## What to work on
All of the listing must be given again exactly, except that the images are dropped.

## Data below

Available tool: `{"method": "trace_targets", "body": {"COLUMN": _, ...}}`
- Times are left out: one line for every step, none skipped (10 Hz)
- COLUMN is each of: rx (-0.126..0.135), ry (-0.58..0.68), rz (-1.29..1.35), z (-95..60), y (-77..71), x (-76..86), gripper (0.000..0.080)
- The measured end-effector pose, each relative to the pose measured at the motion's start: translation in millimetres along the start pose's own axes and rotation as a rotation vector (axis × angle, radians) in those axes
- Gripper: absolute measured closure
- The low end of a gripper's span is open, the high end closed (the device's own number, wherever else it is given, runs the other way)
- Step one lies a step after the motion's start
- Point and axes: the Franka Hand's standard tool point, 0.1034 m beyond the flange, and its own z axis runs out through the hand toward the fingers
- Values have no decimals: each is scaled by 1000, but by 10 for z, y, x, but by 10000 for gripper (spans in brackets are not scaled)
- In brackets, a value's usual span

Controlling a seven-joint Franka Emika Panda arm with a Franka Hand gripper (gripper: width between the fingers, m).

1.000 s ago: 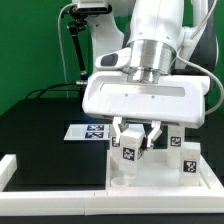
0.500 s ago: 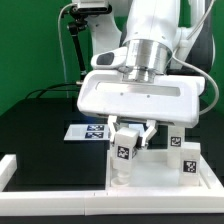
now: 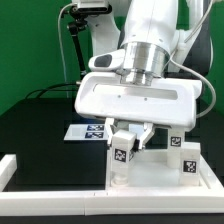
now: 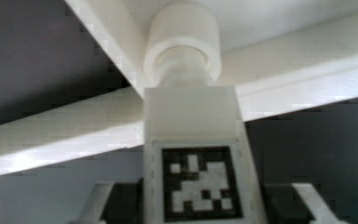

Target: Assemble square table

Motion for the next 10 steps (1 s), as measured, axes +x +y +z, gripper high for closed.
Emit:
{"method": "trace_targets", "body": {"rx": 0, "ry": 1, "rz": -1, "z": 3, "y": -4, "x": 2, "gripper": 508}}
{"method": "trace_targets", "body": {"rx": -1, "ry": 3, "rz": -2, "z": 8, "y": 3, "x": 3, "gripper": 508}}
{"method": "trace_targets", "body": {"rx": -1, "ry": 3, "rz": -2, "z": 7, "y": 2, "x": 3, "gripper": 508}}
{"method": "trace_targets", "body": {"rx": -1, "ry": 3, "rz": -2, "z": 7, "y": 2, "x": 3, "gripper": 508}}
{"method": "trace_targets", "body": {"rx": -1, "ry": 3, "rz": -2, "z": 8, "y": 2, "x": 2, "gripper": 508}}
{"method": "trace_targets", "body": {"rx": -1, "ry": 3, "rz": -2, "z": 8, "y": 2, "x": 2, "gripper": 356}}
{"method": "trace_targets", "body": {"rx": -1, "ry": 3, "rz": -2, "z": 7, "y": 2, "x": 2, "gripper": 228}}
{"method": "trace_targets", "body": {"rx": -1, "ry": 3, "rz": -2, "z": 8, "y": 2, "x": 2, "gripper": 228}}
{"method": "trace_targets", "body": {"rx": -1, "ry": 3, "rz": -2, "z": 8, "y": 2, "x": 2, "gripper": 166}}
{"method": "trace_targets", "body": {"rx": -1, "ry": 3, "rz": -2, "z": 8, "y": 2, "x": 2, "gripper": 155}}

## Answer below
Available tool: `{"method": "trace_targets", "body": {"COLUMN": _, ...}}`
- Times are left out: one line for every step, none skipped (10 Hz)
- COLUMN is each of: rx (-0.126..0.135), ry (-0.58..0.68), rz (-1.29..1.35), z (-95..60), y (-77..71), x (-76..86), gripper (0.000..0.080)
- The measured end-effector pose, each relative to the pose measured at the motion's start: translation in millimetres along the start pose's own axes and rotation as a rotation vector (axis × angle, radians) in those axes
- Gripper: absolute measured closure
- The low end of a gripper's span is open, the high end closed (the device's own number, wherever else it is given, runs the other way)
- Step one lies a step after the motion's start
- Point and axes: the Franka Hand's standard tool point, 0.1034 m beyond the flange, and its own z axis runs out through the hand toward the fingers
- Values have no decimals: each is scaled by 1000, but by 10 for z, y, x, but by 10000 for gripper (spans in brackets are not scaled)
- In brackets, a value's usual span

Controlling a seven-joint Franka Emika Panda arm with a Franka Hand gripper (gripper: width between the fingers, m).

1.000 s ago: 
0.500 s ago: 
now: 
now: 

Target: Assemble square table

Motion for the next 10 steps (1 s), as measured, axes +x +y +z, gripper high for closed.
Emit:
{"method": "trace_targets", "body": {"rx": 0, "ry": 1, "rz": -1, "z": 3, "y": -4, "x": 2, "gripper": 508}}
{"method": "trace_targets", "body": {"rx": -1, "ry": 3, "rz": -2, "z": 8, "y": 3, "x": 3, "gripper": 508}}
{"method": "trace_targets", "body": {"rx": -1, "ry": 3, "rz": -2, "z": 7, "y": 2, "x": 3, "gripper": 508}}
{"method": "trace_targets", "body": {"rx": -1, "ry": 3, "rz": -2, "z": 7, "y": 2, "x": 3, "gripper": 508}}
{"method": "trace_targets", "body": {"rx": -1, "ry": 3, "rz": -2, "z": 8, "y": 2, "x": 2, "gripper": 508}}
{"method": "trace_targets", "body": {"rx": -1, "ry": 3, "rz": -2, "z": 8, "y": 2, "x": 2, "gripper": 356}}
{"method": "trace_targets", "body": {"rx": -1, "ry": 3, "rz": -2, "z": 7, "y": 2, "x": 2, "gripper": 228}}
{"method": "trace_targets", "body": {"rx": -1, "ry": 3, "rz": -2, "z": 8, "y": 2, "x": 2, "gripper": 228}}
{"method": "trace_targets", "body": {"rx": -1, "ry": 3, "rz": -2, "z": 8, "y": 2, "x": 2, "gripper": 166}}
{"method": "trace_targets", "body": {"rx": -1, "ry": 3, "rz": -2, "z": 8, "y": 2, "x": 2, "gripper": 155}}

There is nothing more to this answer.